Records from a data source
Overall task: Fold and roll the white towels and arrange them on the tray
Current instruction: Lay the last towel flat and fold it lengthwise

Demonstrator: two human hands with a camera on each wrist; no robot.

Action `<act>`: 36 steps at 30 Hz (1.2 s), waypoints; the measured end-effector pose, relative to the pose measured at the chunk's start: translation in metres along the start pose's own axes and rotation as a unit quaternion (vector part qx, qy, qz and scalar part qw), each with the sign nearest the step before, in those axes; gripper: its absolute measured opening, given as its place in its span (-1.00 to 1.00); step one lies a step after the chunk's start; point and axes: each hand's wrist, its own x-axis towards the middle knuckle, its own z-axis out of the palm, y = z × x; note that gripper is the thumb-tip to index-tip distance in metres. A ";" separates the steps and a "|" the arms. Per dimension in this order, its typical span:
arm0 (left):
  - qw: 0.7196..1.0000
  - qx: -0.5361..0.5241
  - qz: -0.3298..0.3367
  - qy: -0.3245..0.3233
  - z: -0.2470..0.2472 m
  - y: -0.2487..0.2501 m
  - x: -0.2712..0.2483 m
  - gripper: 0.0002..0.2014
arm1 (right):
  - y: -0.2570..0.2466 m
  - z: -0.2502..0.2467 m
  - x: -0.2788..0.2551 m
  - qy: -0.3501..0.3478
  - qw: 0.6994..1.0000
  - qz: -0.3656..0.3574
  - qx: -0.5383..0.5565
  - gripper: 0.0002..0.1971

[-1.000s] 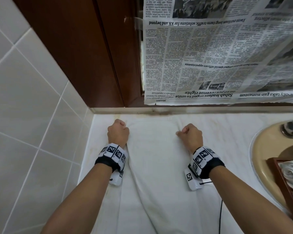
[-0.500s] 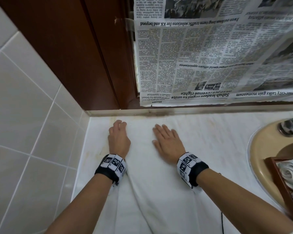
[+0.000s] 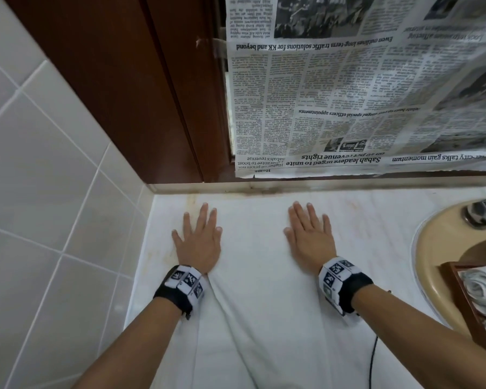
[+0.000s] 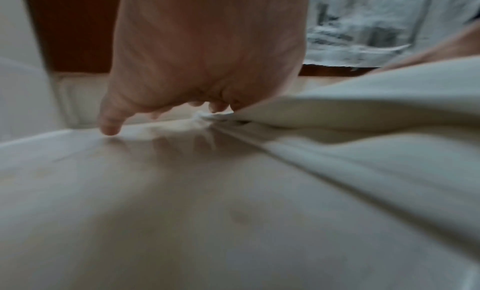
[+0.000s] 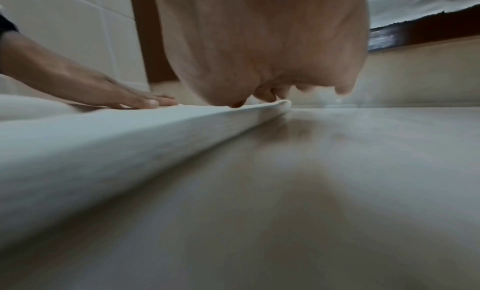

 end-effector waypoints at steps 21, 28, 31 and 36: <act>0.992 0.046 0.104 -0.061 0.035 0.044 -0.111 -0.47 | -0.058 0.047 -0.108 -0.044 0.994 -0.104 0.005 -0.39; 1.000 -0.004 0.002 -0.024 0.039 -0.001 -0.116 -0.44 | -0.015 0.041 -0.115 -0.057 0.998 0.010 0.004 -0.39; 0.999 -0.045 -0.030 -0.006 0.035 -0.001 -0.129 -0.41 | -0.014 0.035 -0.124 -0.043 0.997 0.060 0.030 -0.40; 0.998 -0.027 0.054 -0.016 0.050 0.022 -0.161 -0.44 | -0.054 0.044 -0.155 -0.016 0.997 -0.052 0.049 -0.41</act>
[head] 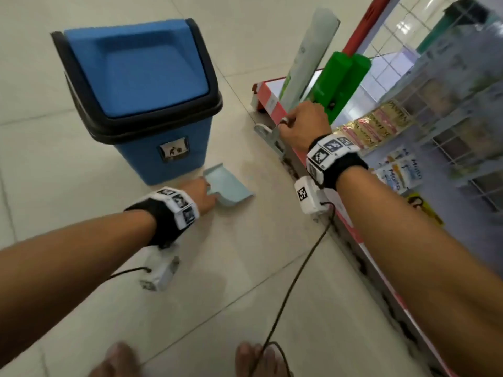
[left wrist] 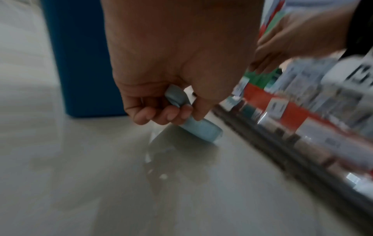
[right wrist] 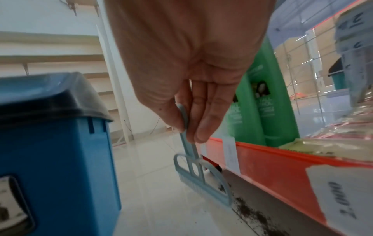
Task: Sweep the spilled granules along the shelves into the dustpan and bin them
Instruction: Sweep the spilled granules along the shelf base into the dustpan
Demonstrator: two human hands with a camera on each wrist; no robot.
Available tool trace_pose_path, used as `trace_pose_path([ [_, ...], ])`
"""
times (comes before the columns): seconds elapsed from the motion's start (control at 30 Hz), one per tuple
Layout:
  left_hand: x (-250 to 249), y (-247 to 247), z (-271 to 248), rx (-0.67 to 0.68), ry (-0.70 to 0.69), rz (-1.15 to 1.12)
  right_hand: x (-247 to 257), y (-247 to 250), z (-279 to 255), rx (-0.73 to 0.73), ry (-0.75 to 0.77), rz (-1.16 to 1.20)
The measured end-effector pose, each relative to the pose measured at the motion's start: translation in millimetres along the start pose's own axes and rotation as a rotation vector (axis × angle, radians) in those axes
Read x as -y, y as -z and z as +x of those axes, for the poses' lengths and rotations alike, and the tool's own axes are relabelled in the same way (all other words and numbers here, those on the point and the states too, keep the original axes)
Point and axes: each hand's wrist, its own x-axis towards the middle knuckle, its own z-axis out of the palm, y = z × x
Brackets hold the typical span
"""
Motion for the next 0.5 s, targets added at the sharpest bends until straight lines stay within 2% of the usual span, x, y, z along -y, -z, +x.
trace_pose_path([
  [0.17, -12.3, -4.0, 32.2, -0.054, -0.020, -0.064, 2.4, -28.0, 29.0, -0.091, 0.047, -0.058],
  [0.27, -6.9, -5.2, 42.7, -0.060, -0.025, -0.090, 5.8, -43.9, 40.7, -0.079, 0.072, -0.085],
  [0.5, -15.9, -19.0, 73.1, -0.019, -0.012, -0.193, 10.1, -80.7, 63.8, 0.007, 0.121, -0.452],
])
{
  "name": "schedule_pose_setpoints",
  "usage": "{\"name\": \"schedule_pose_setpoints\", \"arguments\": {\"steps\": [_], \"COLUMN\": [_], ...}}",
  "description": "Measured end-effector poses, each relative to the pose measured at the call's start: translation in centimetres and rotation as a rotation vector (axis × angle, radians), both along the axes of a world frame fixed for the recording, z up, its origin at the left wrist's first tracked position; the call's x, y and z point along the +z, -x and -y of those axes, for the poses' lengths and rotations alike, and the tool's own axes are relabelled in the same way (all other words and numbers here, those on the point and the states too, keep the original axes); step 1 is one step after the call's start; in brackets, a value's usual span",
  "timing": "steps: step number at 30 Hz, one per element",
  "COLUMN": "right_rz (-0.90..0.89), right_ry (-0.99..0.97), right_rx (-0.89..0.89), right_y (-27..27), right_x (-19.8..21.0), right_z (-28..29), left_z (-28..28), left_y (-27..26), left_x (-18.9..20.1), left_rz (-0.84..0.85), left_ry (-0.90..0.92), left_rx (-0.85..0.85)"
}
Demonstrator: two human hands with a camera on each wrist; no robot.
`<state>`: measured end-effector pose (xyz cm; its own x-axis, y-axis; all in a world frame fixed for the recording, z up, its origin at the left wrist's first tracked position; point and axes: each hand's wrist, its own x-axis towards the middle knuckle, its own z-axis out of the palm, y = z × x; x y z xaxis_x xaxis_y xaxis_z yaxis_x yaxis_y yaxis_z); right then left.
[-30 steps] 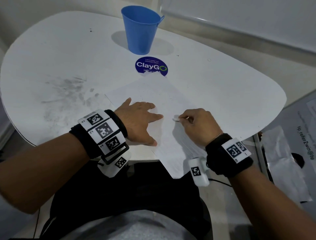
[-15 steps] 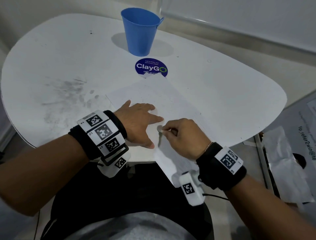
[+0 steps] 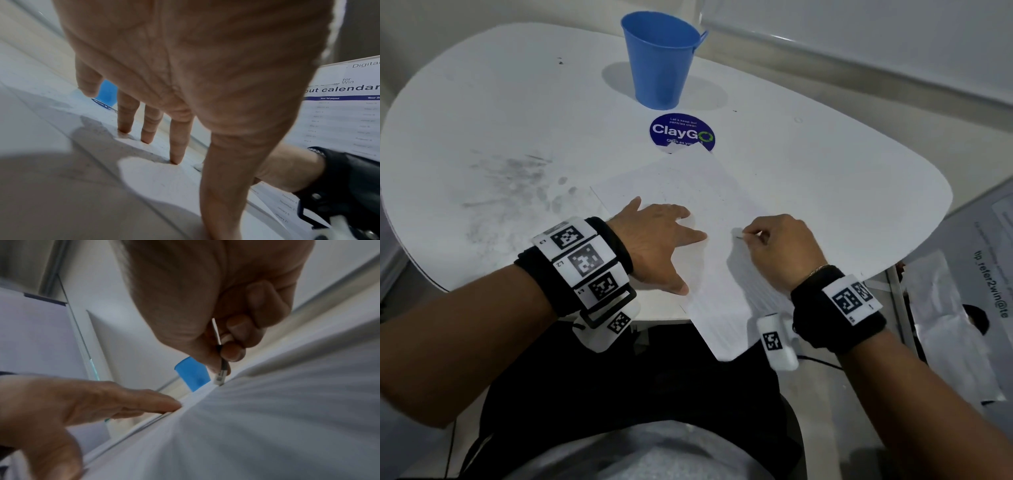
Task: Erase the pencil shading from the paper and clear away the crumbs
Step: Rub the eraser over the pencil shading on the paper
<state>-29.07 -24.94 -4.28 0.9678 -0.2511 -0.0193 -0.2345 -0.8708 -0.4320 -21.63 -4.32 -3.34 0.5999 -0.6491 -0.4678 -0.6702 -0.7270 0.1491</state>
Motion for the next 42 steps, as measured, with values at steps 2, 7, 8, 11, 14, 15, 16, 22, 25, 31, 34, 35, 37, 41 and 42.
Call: {"name": "schedule_pose_setpoints", "arguments": {"steps": [2, 7, 8, 11, 14, 15, 16, 22, 25, 31, 34, 35, 37, 41, 42], "right_rz": [-0.017, -0.070, -0.038, -0.017, -0.077, -0.085, -0.078, -0.039, -0.104, -0.062, -0.115, -0.125, -0.090, -0.042, -0.049], "right_ry": [0.011, -0.041, -0.026, -0.005, -0.042, -0.048, -0.039, 0.006, -0.048, 0.017, -0.042, -0.044, -0.030, -0.007, -0.007], "right_rx": [0.059, 0.148, 0.073, -0.006, 0.178, 0.186, 0.149, 0.021, 0.138, -0.008, 0.182, 0.179, 0.059, -0.039, 0.026], "right_y": [0.5, 0.4, 0.0, 0.0, 1.2, 1.0, 0.6, 0.2, 0.8, 0.1, 1.2, 1.0, -0.1, -0.3, 0.1], "right_x": [0.0, 0.3, 0.2, 0.0, 0.4, 0.5, 0.4, 0.1, 0.5, 0.3, 0.6, 0.7, 0.6, 0.3, 0.2], "right_z": [-0.8, -1.2, -0.3, 0.2, -2.0, -2.0, -1.3, -0.1, -1.3, 0.2, -2.5, -2.3, -0.4, 0.2, -0.8], "left_z": [0.1, 0.1, 0.1, 0.1, 0.2, 0.2, 0.1, -0.1, -0.1, -0.1, 0.0, 0.0, 0.0, -0.1, -0.1], "left_y": [0.0, 0.0, 0.0, 0.0, -0.1, -0.1, -0.1, -0.1, -0.2, -0.2, -0.2, -0.2, -0.2, -0.3, -0.3], "left_x": [0.0, 0.0, -0.1, 0.0, 0.0, -0.1, -0.1, -0.1, -0.2, -0.3, -0.2, -0.2, -0.1, -0.3, -0.3], "left_rz": [-0.001, -0.007, -0.007, -0.005, -0.010, -0.010, -0.010, -0.013, -0.017, -0.018, -0.024, -0.022, -0.020, -0.017, -0.017], "left_ry": [-0.003, -0.001, 0.001, 0.000, 0.003, 0.006, 0.011, 0.021, 0.019, 0.027, 0.023, 0.023, 0.022, 0.018, 0.017], "left_rx": [0.001, 0.003, 0.003, 0.002, 0.000, -0.002, -0.002, -0.001, -0.003, 0.002, 0.006, 0.005, 0.003, -0.003, -0.006]}}
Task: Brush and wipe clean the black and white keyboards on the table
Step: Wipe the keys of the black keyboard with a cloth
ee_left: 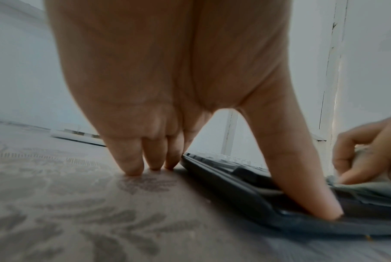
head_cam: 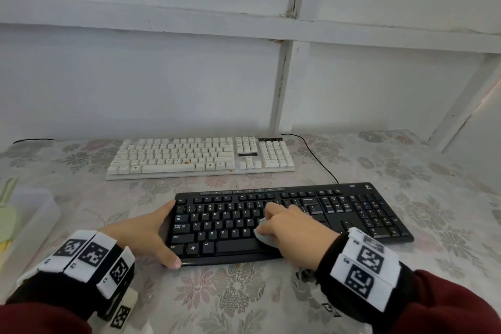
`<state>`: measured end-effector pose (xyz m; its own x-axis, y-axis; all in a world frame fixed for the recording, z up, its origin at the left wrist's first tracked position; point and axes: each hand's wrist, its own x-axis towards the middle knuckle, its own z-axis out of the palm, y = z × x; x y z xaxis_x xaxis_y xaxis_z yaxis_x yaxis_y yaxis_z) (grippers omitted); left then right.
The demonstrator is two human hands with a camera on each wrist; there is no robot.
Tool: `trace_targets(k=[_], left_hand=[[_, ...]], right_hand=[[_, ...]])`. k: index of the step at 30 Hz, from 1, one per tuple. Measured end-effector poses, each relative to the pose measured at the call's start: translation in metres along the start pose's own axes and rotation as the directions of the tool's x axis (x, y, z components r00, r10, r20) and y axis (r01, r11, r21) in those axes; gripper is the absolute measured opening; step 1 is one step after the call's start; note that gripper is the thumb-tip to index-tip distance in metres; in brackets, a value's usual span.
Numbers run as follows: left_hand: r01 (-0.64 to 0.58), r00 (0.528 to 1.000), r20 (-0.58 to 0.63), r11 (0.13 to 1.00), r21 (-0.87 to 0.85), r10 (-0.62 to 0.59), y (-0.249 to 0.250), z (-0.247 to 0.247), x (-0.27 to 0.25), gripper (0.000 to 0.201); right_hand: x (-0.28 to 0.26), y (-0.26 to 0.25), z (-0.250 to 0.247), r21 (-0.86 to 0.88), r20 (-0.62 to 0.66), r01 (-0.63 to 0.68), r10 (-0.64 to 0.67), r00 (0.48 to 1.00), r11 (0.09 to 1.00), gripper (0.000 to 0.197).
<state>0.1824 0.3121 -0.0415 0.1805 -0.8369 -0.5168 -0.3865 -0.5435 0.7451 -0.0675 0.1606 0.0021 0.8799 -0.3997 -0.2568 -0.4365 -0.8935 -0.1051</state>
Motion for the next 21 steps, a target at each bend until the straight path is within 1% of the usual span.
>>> trace_targets(k=[3, 5, 10, 14, 16, 18, 21], left_hand=[[-0.014, 1.000, 0.012, 1.000, -0.021, 0.014, 0.001, 0.000, -0.001, 0.139], [-0.025, 1.000, 0.017, 0.999, -0.033, 0.026, 0.002, 0.000, -0.001, 0.138], [-0.024, 1.000, 0.015, 0.998, -0.060, 0.025, 0.001, 0.000, -0.002, 0.140], [-0.029, 0.999, 0.017, 0.998, -0.063, 0.030, -0.001, -0.001, 0.000, 0.141], [-0.031, 0.999, 0.015, 0.997, -0.069, 0.032, -0.001, -0.001, 0.001, 0.141], [-0.034, 0.999, 0.019, 0.996, -0.081, 0.036, -0.002, 0.000, 0.003, 0.141], [-0.034, 0.999, 0.005, 0.998, -0.057, 0.035, -0.007, -0.001, 0.006, 0.144]], right_hand=[[-0.014, 0.023, 0.001, 0.045, -0.004, -0.061, 0.061, 0.998, 0.997, 0.021], [-0.023, 0.033, 0.002, 0.063, -0.015, -0.079, 0.080, 0.997, 0.995, 0.022], [-0.034, 0.044, 0.002, 0.064, -0.021, -0.128, 0.130, 0.991, 0.990, 0.027], [-0.037, 0.065, 0.009, 0.012, -0.092, -0.231, 0.231, 0.969, 0.973, 0.016], [-0.042, 0.081, 0.006, 0.009, -0.089, -0.259, 0.258, 0.962, 0.966, 0.018], [-0.048, 0.095, -0.005, 0.057, -0.063, -0.262, 0.265, 0.962, 0.963, 0.028], [-0.054, 0.109, -0.018, 0.175, -0.104, -0.277, 0.298, 0.949, 0.945, 0.028]])
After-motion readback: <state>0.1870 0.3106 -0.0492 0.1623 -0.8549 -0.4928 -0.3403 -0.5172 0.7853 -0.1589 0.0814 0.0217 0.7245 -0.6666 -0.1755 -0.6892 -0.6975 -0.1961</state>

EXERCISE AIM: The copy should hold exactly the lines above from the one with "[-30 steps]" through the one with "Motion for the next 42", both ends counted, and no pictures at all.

ANSWER BOX:
[-30 steps] 
[-15 steps] 
[+0 steps] 
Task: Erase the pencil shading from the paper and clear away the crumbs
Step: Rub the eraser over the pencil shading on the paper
<state>-29.07 -24.94 -4.28 0.9678 -0.2511 -0.0193 -0.2345 -0.8708 -0.4320 -21.63 -4.32 -3.34 0.5999 -0.6491 -0.4678 -0.6702 -0.7270 0.1491</state>
Motion for the next 42 steps, as measured, with values at steps 2, 7, 8, 11, 14, 15, 16, 22, 25, 31, 34, 35, 37, 41 and 42.

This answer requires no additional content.